Cowboy ohne Handbremse. Ian Fisher und Band begeisterten in Weyer mit Country zwischen Wehmut und Ausgelassenheit. Bernhard Eder sprang ein.

Ian Fisher verzauberte mit einem mitreißenden Konzert den Bertholdsaal in Weyer.  |  NOEN, Foto: Kössl

„Nero“ nennt sich das eben erschienene neue Album von Ian Fisher. Der Mann aus Missouri, der nach längerer Station in Berlin nun in Wien lebt, hat darauf zehn erlesene Songs zwischen Country und Folk versammelt. Die Wehmut regiert. Zur meist gezupften Akustikgitarre singt Fisher von Liebe und Rastlosigkeit, während die Pedal-Steel verhalten greint und das Klavier zarte Tupfer setzt.

Am Samstag war Ian Fisher im Bertholdsaal Weyer zu Gast. Dort kennt man ihn gut vom Musiker-Kollektiv Nowhere Train. Deren Singalong „Nothing“ setzte er mit seiner vierköpigen Band dann auch als Schlusspunkt eines mitreißenden Konzerts, bei dem die Lieder der aktuellen Platte wie auch älteres Material nicht selten ohne angezogene Handbremse interpretiert wurden.

Überraschung im Vorprogramm

Fisher griff zur Elektrischen, Keyboarder Ryan Thomas Carpenter haute in die Tasten und Ollie Samland ließ die Pedal-Steel ordentlich jaulen. Schließlich will ein Cowboy nicht immer nur in sein Bier weinen, sondern auch mal ordentlich die Sau raus lassen.

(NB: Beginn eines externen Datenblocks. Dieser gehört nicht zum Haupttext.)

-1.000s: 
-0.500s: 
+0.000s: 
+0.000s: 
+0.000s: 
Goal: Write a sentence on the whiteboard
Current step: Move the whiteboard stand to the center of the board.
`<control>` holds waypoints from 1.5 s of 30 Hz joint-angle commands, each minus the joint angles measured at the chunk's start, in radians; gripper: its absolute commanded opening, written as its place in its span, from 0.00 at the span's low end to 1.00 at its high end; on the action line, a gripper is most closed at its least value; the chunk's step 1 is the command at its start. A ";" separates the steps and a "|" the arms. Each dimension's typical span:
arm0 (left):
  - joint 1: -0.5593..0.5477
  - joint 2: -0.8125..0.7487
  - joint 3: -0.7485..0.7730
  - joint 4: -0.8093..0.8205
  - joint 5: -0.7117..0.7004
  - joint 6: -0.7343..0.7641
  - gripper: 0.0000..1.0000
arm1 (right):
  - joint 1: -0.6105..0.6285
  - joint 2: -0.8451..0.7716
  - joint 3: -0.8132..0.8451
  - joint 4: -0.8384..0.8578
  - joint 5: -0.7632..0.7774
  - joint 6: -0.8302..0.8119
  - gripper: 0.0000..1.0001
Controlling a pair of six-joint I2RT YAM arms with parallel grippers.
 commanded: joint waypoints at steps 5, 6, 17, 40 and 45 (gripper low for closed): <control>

Eine schöne Überraschung ergab sich im Vorprogramm. Da Alma Church Choir aus Krankheitsgründen absagen mussten, sprang kurzerhand Singer-Songwriter Bernhard Eder, der sich als Zuschauer im Bertholdsaal befand, in die Bresche. Eder verzauberte mit seinen ebenso wunderschönen wie todtraurigen Liedern, die er zwar alleine auf der Akustischen darbrachte, aber mittels Loop-Maschine zu einem vielstimmigen Chor hochschraubte.